→ **BRIEF**
The required output is the exact run of lines below that opens at the line with "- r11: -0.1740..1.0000" and closes at the line with "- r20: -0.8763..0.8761".
== == ==
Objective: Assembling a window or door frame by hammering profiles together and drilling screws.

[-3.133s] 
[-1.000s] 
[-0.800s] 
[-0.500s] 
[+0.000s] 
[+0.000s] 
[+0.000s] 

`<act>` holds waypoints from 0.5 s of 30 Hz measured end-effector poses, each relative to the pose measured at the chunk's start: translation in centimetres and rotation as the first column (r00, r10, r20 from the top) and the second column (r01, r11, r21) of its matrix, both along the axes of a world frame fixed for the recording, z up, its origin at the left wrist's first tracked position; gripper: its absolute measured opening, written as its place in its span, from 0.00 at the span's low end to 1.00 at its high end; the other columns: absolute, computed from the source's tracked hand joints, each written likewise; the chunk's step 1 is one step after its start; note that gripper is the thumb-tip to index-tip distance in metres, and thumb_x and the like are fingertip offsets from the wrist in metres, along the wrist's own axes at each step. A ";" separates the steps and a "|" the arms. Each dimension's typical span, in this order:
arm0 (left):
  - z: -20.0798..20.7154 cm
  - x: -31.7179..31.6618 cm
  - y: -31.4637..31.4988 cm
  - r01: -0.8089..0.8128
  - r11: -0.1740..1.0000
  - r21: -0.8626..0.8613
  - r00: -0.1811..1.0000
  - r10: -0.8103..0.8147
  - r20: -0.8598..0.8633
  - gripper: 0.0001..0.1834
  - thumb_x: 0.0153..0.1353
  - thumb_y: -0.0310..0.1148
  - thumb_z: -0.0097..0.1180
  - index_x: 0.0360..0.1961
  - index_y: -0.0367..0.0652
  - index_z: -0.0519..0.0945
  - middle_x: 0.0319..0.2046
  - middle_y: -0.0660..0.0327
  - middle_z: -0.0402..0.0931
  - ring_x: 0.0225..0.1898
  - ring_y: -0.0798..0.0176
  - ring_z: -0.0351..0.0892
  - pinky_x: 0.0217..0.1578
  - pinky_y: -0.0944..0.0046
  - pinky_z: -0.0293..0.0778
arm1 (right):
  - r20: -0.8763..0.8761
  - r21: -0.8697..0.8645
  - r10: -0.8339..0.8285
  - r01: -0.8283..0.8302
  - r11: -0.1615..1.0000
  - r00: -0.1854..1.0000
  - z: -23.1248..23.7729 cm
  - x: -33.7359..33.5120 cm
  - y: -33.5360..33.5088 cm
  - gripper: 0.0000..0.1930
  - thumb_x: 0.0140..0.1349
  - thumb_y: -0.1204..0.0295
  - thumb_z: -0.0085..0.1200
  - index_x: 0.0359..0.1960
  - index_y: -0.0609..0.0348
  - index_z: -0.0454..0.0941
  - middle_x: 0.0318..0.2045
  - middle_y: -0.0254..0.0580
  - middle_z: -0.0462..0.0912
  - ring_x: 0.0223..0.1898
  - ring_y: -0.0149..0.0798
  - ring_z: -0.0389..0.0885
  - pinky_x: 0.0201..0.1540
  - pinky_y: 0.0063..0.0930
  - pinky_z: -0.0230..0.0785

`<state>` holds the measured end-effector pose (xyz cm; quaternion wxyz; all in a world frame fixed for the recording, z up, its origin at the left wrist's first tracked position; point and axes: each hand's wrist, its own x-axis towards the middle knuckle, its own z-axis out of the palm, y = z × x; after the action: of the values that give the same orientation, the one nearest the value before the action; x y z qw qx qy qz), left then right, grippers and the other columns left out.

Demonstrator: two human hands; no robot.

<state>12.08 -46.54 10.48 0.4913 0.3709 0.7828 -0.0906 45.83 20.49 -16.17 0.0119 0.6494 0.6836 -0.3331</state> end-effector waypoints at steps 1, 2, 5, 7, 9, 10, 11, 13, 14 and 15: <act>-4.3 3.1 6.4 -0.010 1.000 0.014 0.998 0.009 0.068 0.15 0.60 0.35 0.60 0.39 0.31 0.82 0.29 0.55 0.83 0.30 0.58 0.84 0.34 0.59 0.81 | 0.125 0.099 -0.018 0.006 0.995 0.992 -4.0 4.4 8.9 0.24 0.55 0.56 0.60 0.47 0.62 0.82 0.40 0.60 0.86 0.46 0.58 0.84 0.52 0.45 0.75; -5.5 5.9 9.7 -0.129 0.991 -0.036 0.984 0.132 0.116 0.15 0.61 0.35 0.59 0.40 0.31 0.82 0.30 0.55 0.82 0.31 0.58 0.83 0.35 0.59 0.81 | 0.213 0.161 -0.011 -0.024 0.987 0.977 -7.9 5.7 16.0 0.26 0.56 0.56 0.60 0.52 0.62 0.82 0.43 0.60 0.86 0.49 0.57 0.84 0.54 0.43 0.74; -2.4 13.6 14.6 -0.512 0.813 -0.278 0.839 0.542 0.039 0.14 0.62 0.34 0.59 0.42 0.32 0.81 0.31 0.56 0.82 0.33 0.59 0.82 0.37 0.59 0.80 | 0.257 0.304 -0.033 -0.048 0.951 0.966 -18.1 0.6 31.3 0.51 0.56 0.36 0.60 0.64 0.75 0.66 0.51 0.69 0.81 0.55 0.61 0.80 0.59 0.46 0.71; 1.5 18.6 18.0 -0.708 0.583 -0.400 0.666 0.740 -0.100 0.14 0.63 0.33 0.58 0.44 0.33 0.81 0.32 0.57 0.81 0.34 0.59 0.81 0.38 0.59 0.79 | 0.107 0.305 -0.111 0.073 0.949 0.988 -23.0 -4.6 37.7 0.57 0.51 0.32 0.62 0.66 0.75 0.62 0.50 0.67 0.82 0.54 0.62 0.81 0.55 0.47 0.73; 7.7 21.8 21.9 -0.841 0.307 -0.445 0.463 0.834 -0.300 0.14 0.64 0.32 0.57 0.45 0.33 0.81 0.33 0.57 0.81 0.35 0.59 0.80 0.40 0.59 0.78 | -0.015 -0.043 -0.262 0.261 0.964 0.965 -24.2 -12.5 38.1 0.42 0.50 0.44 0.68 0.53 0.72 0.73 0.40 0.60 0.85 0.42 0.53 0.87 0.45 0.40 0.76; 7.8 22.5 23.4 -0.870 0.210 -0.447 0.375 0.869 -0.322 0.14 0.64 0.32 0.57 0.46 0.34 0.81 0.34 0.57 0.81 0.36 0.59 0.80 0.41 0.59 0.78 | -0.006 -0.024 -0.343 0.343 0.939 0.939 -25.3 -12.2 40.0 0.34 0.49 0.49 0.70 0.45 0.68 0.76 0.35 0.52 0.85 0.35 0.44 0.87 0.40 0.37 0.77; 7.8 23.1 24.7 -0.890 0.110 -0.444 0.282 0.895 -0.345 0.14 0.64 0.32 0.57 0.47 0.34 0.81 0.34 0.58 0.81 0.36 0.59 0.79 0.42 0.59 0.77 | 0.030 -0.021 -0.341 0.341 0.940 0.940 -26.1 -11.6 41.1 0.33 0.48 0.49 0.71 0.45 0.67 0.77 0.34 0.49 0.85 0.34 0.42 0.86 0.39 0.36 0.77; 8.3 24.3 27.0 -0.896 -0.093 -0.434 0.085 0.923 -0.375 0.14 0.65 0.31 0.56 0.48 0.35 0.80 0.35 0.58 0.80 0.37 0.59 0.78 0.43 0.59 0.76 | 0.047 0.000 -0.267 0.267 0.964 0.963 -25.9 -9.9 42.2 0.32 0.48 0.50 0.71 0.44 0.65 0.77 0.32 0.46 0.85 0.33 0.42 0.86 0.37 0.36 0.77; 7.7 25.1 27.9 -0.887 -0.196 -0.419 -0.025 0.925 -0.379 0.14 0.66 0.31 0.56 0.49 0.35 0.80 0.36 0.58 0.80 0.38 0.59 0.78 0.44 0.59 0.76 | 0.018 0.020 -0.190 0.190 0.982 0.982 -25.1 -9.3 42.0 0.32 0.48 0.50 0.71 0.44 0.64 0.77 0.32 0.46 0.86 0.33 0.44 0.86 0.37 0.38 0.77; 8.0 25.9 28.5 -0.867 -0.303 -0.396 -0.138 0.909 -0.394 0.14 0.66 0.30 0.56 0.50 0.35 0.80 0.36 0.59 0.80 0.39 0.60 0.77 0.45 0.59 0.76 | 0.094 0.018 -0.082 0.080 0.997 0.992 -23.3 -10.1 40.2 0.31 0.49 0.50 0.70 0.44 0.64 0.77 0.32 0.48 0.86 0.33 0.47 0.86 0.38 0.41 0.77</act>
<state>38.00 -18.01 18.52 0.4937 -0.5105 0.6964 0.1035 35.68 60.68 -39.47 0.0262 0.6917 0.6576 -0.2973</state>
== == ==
→ **FINISHED EXERCISE**
  - r11: -0.1740..1.0000
  - r21: -0.8626..0.8613
  - r00: -0.1811..1.0000
  - r10: -0.8103..0.8147
  - r20: -0.8598..0.8633
  - gripper: 0.0001..0.1834
  - thumb_x: 0.0153..0.1353
  - thumb_y: -0.0310..0.1148
  - thumb_z: -0.0097..0.1180
  - index_x: 0.0360..0.1961
  - index_y: -0.0367..0.0652
  - index_z: -0.0519..0.0945
  - middle_x: 0.0319..0.2046
  - middle_y: -0.0660..0.0327
  - middle_z: -0.0402..0.0931
  - ring_x: 0.0225..0.1898
  - ring_y: -0.0798..0.0176
  - ring_z: -0.0351..0.0892
  - pinky_x: 0.0217..0.1578
  - pinky_y: -0.0944..0.0046
  - pinky_z: -0.0293..0.0778
arm1 (right):
  - r20: -0.8763..0.8761

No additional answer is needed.